I soon found learned that it was not just my fairy emotions going mad, but also my hormones as I was carrying a wee babe within me. I was overjoyed, my husband and I had been dreaming of this day for the whole year and a half we had been married. The first few months were tough because I was so sick. I had so many emotions that were new and foreign. I created a little cave in my bedroom, curled up with my computer. I didn’t have the energy to create anything physically, so I spend my days playing World of Warcraft making fictional jewels, gizmos, and gadgets with my different elven characters. I withdrew from my real life friends and delved into the online world, making friends with people all over the world.
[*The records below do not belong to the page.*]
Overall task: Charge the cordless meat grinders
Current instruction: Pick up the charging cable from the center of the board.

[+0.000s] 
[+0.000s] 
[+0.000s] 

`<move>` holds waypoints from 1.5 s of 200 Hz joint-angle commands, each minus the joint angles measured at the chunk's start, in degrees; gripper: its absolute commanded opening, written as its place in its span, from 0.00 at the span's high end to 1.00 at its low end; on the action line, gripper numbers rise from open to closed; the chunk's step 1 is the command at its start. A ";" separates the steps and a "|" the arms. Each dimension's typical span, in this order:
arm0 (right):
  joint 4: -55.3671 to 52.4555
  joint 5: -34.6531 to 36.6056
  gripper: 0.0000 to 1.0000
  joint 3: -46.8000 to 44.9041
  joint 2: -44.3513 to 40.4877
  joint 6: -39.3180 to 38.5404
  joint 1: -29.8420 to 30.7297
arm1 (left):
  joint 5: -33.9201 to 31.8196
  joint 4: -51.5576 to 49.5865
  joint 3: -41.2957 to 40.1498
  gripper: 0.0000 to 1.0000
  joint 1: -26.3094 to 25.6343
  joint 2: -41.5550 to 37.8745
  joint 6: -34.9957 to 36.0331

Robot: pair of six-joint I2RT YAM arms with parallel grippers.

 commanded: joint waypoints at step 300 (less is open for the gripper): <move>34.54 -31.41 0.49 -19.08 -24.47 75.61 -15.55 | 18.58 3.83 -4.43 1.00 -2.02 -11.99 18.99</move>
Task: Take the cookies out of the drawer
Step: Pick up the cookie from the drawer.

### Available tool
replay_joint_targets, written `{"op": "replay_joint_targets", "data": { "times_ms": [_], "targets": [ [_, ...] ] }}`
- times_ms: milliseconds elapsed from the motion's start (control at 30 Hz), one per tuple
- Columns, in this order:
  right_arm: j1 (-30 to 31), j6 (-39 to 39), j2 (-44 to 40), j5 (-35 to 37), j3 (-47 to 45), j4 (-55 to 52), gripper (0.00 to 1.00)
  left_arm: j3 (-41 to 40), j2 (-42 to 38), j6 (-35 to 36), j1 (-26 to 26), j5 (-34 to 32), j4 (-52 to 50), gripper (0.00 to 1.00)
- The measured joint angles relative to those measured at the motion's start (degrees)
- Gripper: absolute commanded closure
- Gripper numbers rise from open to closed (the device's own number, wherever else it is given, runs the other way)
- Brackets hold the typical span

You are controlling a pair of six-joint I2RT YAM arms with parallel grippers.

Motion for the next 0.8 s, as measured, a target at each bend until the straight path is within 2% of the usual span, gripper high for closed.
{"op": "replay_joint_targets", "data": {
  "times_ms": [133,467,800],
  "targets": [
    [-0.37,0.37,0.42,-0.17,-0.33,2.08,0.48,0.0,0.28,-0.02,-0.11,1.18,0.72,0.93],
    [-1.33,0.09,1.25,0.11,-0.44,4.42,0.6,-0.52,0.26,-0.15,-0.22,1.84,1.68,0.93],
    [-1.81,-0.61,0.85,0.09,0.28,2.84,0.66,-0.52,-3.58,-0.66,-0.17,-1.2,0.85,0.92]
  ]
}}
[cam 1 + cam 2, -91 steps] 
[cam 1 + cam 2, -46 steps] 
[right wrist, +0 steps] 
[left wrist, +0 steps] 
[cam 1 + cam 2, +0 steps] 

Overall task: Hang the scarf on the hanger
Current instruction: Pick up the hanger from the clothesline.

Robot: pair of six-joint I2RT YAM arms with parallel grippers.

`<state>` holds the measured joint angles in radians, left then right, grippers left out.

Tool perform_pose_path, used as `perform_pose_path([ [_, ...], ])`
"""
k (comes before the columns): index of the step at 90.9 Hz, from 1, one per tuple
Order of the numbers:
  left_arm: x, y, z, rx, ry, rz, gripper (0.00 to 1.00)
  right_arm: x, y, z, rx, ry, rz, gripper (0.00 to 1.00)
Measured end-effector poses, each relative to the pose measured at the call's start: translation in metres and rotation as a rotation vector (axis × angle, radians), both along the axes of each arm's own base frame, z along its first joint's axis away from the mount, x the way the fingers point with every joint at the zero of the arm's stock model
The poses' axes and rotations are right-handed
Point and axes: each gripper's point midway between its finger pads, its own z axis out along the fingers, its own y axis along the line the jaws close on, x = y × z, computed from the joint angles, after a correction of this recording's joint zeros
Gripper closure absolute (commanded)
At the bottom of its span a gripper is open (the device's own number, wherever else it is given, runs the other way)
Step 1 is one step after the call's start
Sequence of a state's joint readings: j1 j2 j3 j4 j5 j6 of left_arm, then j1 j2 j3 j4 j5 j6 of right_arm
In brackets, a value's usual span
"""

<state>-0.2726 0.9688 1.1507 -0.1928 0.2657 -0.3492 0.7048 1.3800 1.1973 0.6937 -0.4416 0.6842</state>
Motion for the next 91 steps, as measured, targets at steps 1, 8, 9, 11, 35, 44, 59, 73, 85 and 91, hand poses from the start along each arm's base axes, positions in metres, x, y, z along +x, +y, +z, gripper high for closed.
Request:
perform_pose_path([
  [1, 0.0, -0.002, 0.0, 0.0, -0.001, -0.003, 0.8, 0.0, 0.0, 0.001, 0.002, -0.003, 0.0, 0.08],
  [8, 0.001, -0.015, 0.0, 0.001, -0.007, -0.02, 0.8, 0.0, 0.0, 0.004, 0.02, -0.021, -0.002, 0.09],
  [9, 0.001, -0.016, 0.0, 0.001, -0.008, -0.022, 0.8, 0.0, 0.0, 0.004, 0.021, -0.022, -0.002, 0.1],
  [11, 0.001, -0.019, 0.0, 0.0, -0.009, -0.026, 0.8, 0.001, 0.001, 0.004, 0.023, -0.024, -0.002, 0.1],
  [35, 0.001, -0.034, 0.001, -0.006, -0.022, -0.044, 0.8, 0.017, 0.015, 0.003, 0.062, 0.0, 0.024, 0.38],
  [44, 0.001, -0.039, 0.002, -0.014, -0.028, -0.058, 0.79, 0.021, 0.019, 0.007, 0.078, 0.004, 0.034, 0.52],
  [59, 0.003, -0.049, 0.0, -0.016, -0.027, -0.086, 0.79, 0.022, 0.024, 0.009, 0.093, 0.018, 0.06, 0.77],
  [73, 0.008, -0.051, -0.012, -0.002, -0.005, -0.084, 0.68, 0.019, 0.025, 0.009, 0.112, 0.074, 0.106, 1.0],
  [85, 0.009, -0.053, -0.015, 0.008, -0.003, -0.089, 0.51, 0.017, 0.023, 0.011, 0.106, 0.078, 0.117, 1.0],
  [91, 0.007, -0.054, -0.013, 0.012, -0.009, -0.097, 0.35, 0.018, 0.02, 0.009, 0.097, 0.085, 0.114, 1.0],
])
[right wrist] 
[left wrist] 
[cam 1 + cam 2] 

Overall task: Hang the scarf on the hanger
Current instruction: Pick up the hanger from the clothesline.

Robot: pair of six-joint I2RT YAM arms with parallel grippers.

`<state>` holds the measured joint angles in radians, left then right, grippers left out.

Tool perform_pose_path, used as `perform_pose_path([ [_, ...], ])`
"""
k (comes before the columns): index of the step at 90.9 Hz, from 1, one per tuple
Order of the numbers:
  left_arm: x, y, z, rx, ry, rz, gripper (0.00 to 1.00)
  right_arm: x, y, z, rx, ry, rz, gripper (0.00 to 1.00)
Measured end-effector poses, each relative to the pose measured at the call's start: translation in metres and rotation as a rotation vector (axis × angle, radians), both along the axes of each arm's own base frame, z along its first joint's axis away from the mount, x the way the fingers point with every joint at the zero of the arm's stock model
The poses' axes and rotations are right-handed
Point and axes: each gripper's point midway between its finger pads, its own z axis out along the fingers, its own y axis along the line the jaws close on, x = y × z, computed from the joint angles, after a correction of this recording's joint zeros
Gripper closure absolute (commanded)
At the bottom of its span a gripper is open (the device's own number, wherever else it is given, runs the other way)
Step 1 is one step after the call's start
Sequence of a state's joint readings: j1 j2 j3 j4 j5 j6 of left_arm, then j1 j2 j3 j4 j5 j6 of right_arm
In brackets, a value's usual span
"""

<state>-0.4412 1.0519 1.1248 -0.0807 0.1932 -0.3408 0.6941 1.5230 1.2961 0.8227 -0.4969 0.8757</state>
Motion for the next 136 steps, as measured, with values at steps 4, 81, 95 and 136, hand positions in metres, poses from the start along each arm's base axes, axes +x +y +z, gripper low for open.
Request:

I missed my friends, but I was worried that they would not understand the drastic changes happening to me. I lost twenty-five pounds in the first three months, not able to eat much more than soda crackers. I was so sick. I thought I might waste away. My child was using up all the resources I had (glad I was not all that thin prior to pregnancy). I had trouble relating to the wee creature inside of me. I dreamed of whom the baby would grow up to be, but it was fuzzy in my mind, until I found more about this child. When I learned that my baby was a boy, we gave him his name, Cohen Robert, and he suddenly became real to me. I began to feel him move, responding to my voice with little nudges.
I finally began putting on an appropriate amount of weight. I felt good again and headed out into the sunshine. I found soft and shiny clothes to drape my growing belly in, drawn to bright greens and deep purples. I felt a glow radiating out of me that had been missing. I began to nest, making my home sparkle with fairy creativity. Cohen’s room became an African Plain, a savannah with roaming giraffes nibbling on trees, inspired by music from the Lion King Broadway show. My belly swelled in the final months.
Cohen came into the world a week late (just like his mama, always late to everything) while the season shifted from autumn to winter. I knew right away that he had my fanciful spirit. He loved music, bright colors, and shiny things. The first year of his life left no room for me to separate myself from my fairy. I was one with her. Her spirit was my will to survive during the dark months that followed. Her empathy became mine. I feel what others feel so completely now that it changes my mood very easily. I am part wild fae, part human now. I love what she loved. I create what she would create. My love for nature has increased by leaps and bounds. I do my best to protect the world I live in.
Last month, we moved into a new house. We painted it in bright colors. It has gardens and more room to flit and fly. My wild soul craves the outdoors. I sit in the sunshine glimmering away digging in the earth. My desire to eat foods that my hands have helped cultivate has increased as well. Clothing that is plain and manufactured no longer appeals to me. I long for clothes of old made of leather, lace, brocade, and lovely trim. I long to make things; to create what I wear, eat, and handle every day, with my own two hands. I am now one with my fae.